Nobody voted on relativity; nobody voted on whether the universe is made of many galaxies or just the Milky Way, and nobody will vote on whether the Big Bang or another theory explains how the universe came to be. Ultimately, detailed study over time is what determines whether theories and ideas rise or fall.
The anti-Pluto activists' claim that opposition to Pluto's demotion is "emotional" is essentially a straw man created to discredit those with whom they disagree. Those of us who support Pluto's planet status do so because we adhere to what Dr. Alan Stern calls a geophysical planet definition. According to this definition, a planet is any non-self-luminous spheroidal body in orbit around a star, in orbit around another planet, or free-floating in space. Yes, this means that spherical moons such as Earth's moon and Europa are satellite planets. The key is that the object in question is large enough and massive enough to be rounded by its own gravity. When this happens, a world becomes complex, often with geology, weather, and layering. Pluto almost certainly has all three, as does Ceres. This is what makes them planets. Ironically, Dr. Stern is the person who first coined the term "dwarf planet," but he did so to designate a third class of planets in addition to terrestrials and jovians, small planets large enough to be rounded by their own gravity but not large enough to gravitationally dominate their orbits. He never intended for dwarf planets to not be considered planets at all. In fact, the concept of dwarf planets being a subclass of planets is very much inline with the use of the term "dwarf" in astronomy, where dwarf stars are still stars, and dwarf galaxies are still galaxies.
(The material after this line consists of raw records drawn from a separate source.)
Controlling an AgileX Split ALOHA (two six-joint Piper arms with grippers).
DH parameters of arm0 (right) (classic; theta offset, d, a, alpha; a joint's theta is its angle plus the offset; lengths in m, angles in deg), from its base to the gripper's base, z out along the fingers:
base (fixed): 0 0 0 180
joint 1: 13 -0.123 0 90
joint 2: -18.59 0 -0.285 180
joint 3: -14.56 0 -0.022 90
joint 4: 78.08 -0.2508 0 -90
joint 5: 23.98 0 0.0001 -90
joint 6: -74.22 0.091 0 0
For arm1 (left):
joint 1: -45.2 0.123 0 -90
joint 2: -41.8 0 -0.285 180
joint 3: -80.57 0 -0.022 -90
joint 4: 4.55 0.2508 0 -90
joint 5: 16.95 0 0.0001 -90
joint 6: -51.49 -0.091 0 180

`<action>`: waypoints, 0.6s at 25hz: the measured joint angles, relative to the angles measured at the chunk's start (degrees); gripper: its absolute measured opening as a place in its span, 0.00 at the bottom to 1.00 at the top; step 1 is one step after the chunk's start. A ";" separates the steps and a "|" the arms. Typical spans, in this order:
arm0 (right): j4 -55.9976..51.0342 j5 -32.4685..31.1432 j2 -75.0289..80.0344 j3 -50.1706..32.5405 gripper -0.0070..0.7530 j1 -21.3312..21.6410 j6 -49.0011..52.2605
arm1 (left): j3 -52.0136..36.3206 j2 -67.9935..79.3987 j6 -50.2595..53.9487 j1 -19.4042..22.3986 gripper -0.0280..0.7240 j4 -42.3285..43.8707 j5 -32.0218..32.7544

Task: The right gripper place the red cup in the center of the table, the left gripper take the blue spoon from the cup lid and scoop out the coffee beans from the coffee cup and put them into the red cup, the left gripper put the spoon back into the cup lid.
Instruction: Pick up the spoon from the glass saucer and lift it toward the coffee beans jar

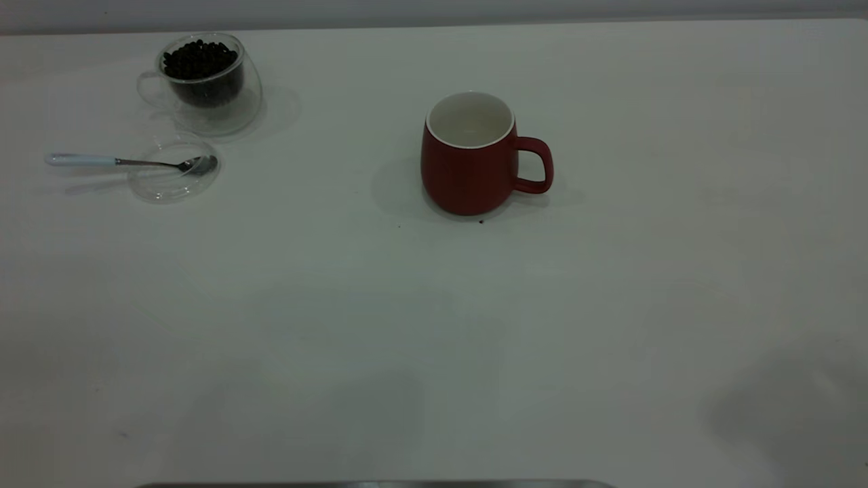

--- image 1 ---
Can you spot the clear round glass lid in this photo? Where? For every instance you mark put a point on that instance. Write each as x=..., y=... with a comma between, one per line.
x=169, y=186

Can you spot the dark coffee beans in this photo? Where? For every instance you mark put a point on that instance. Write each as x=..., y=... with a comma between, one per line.
x=200, y=61

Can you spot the red ceramic mug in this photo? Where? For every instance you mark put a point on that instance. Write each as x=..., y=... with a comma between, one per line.
x=464, y=176

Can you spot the clear double-wall glass cup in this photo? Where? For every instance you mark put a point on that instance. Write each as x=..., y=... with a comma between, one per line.
x=224, y=112

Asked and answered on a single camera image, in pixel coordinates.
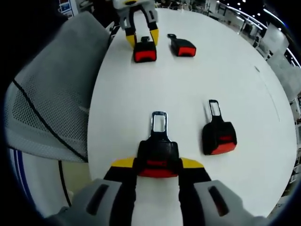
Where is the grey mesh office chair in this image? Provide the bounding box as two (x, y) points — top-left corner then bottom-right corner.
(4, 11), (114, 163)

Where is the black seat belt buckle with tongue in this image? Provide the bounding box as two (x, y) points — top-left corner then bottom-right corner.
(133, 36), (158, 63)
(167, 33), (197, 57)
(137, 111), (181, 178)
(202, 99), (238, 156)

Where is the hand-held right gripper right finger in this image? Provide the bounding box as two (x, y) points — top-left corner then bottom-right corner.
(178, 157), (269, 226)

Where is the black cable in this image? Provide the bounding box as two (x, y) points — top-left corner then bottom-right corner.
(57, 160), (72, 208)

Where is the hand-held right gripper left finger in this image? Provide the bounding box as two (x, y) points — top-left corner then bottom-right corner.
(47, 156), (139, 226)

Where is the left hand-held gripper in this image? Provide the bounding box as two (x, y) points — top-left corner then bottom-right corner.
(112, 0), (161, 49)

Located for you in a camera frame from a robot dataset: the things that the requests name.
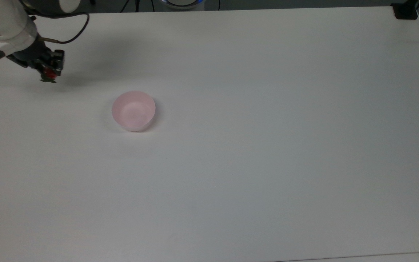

Some supporters of Pluto's demotion based their position on the notion that we cannot have too many planets in our solar system. That is hardly a scientific argument. We have whatever number we have, and if that turns out to be 100 or more, so be it. Memorization of a list of names is not important to learning. We don't ask kids to memorize the names of all the rivers or mountains on Earth, just to learn the characteristics that define a river and a mountain.
Pluto is a planet, but it is no longer the outermost planet. That designation possibly belongs to dwarf planets Sedna or Biden, or to a yet undiscovered world. Just recently, astronomers published an article making a case for the presence of two giant planets orbiting far beyond Pluto. It will be interesting to see whether these really exist.